なお、前後の障害を併合した障害の程度による障害厚生年金の受給権を取得したときは、従前の障害厚生年金の受給権は消滅することになっている。(法48条2項)

(C)誤り
法50条3項、法50条の2第1項
障害等級3級の障害厚生年金の額は、障害等級2級の障害厚生年金の額と同額となっているが、障害等級3級の障害厚生年金の受給権者には障害基礎年金が支給されないため、最低保障額が設けられている。
そして、最低保障額は、障害等級2級の障害基礎年金の額に4分の3を乗じて得た額(50円未満の端数は切り捨て、50円以上100円未満の端数は100円に切り上げる)とされている。
よって、「障害基礎年金の年金額の3分の2に相当する最低保障額」とした問題文は誤りである。
なお、配偶者加給年金額が加算される障害厚生年金は、障害等級2級以上である障害厚生年金に限られている。

(D)誤り
法56条1号・2号
厚生年金保険、国民年金、共済組合等の年金たる保険給付の受給権者(最後に障害等級に該当する程度の障害の状態に該当しなくなった日から起算して障害状態に該当することなく3年を経過した障害厚生年金の受給権者(現に障害状態に該当しない者に限る。
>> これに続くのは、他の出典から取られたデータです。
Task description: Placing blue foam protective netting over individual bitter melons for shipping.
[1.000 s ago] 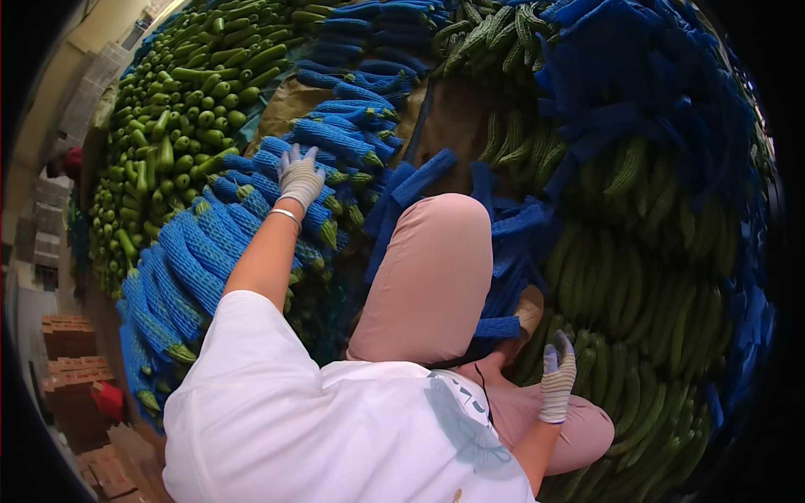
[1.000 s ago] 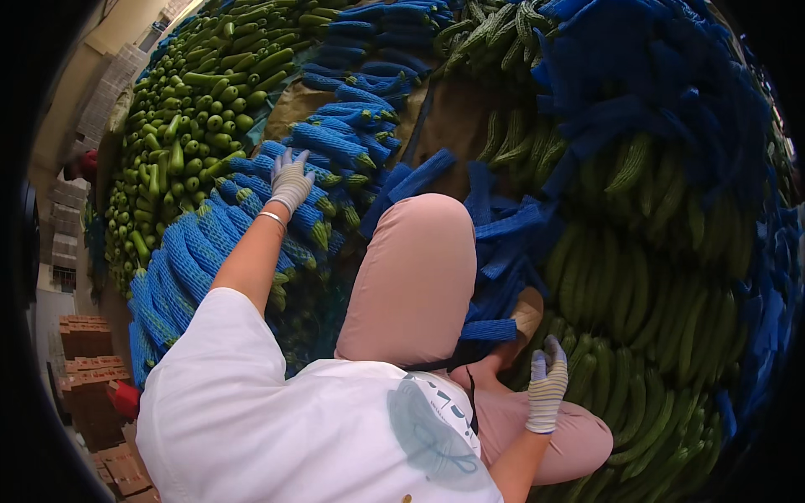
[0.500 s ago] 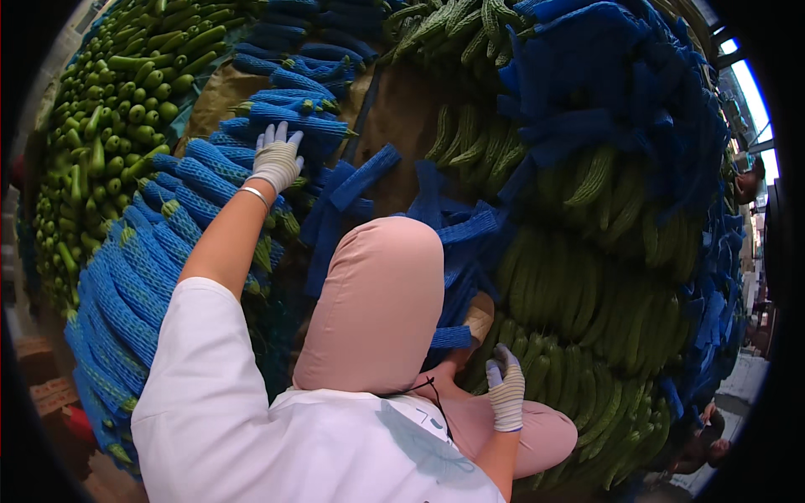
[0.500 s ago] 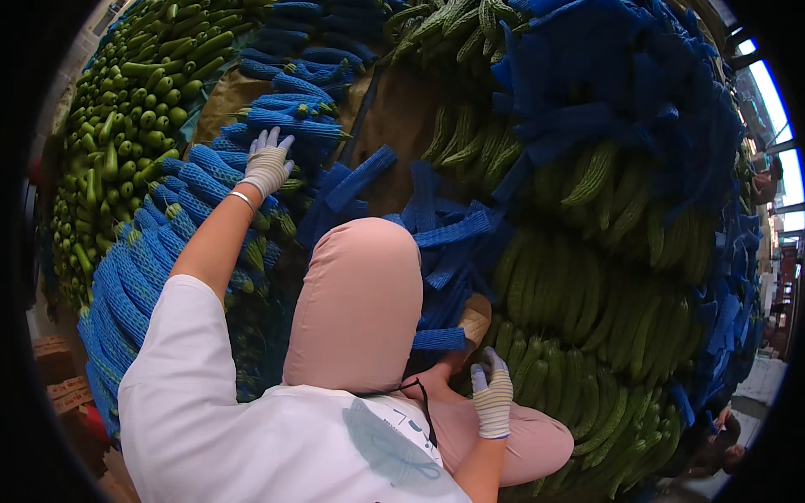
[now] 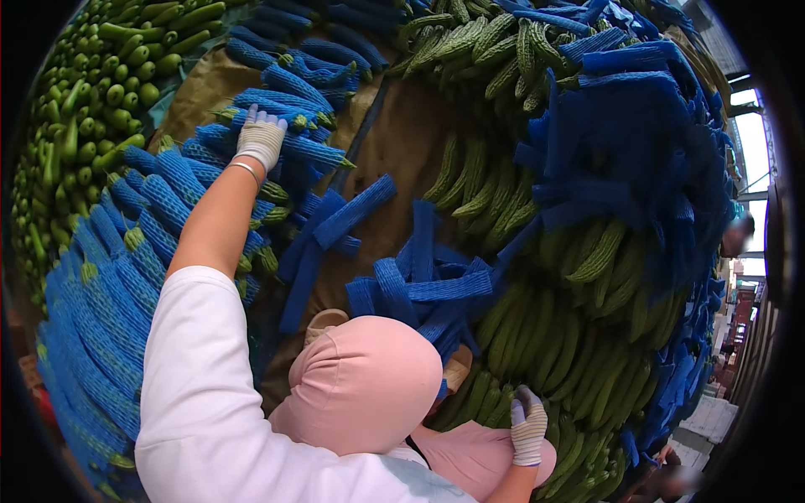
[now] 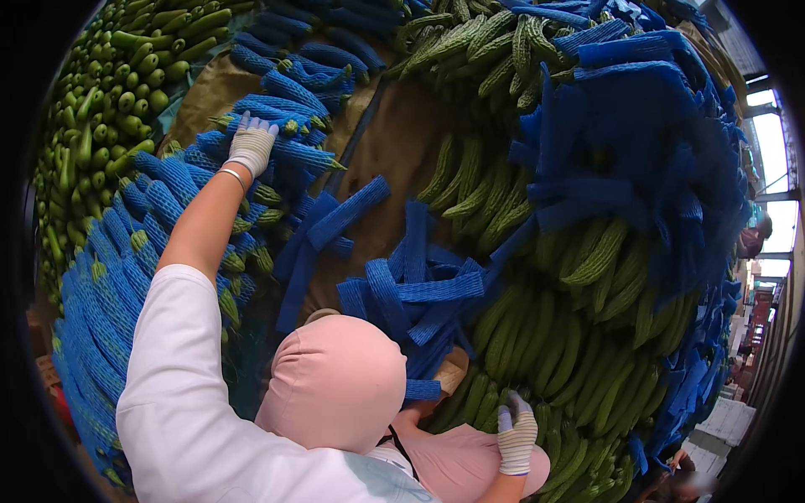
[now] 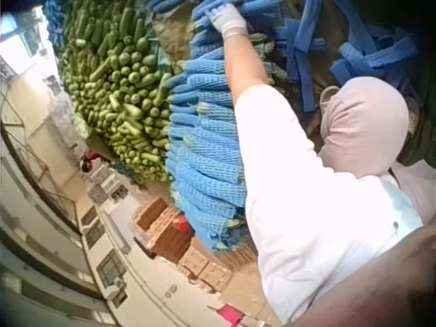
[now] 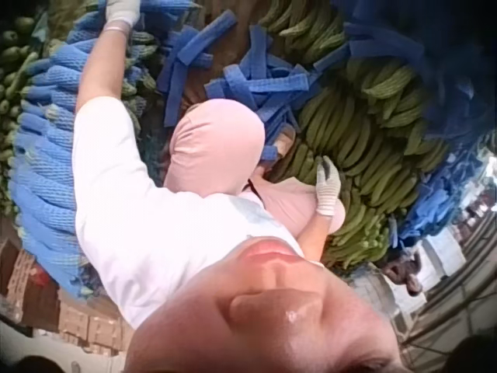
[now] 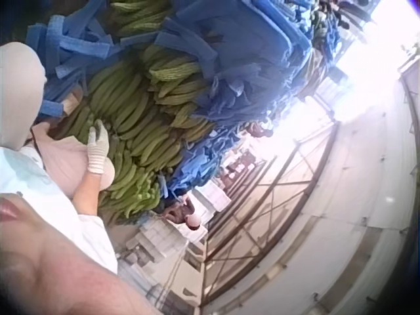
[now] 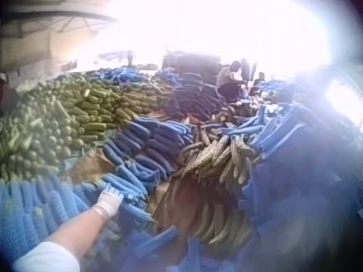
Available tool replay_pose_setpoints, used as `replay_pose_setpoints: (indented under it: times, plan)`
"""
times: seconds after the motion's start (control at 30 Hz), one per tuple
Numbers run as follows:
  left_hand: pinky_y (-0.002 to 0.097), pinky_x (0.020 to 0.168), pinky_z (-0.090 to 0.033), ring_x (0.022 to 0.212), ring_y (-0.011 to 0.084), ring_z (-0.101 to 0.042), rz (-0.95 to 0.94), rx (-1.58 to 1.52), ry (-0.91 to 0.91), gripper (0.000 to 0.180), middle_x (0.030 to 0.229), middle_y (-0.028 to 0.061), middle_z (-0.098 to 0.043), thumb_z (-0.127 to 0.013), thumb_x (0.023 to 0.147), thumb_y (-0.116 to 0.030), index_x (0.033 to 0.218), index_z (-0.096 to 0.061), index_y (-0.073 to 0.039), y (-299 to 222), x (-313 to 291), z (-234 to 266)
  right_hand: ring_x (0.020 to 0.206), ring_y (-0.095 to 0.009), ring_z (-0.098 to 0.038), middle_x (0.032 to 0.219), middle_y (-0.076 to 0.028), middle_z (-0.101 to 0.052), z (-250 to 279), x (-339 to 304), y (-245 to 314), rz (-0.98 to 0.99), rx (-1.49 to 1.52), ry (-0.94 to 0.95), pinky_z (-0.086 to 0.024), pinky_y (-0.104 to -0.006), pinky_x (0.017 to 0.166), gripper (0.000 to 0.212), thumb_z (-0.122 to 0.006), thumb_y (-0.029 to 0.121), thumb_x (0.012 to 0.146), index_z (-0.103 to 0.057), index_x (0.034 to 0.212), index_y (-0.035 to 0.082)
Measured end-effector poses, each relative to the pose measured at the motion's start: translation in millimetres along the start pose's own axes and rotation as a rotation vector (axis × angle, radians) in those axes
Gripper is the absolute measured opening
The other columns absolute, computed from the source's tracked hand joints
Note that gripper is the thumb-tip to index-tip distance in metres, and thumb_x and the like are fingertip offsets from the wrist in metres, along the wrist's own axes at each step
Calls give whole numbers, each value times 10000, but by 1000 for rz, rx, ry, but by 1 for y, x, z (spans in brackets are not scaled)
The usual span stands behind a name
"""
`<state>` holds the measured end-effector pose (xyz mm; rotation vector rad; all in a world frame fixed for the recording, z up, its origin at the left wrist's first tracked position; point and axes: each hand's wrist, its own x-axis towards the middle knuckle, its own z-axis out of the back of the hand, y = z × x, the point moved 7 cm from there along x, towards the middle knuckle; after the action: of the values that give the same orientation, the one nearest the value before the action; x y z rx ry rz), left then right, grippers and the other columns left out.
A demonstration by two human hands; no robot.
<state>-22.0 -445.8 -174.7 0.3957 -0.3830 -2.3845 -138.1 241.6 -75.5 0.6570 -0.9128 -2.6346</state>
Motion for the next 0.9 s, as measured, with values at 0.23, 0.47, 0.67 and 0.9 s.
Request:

)を除く。)には、障害手当金は支給されない。
よって、「2年を経過した者には、障害手当金が支給される」問題文は誤りである。
なお、平成6年改正前は、障害等級に該当することなく3年を経過するまでは障害厚生年金等の受給権者として障害手当金を支給しない取扱いとされていた(よって、障害等級不該当3年を経過すれば受給権者でなくなり、障害手当金を受給できた)が、平成6年の改正により、障害厚生年金等の失権事由が障害等級不該当3年経過から65歳到達に改められて、65歳に達するまでは受給権者とすることとされたことに伴い、障害手当金を支給されない者の範囲を、改正前と同様に障害等級不該当3年を経過するまでと規定したものである。

(E)誤り
法57条
障害手当金の額は、原則として報酬比例部分の年金額の100分の200に相当する額とされている。
よって、「100分の250に相当する額」とした問題文は誤りである。
なお、障害手当金には、障害等級3級の障害厚生年金の最低保障額の2倍に相当する額の最低保障額がある。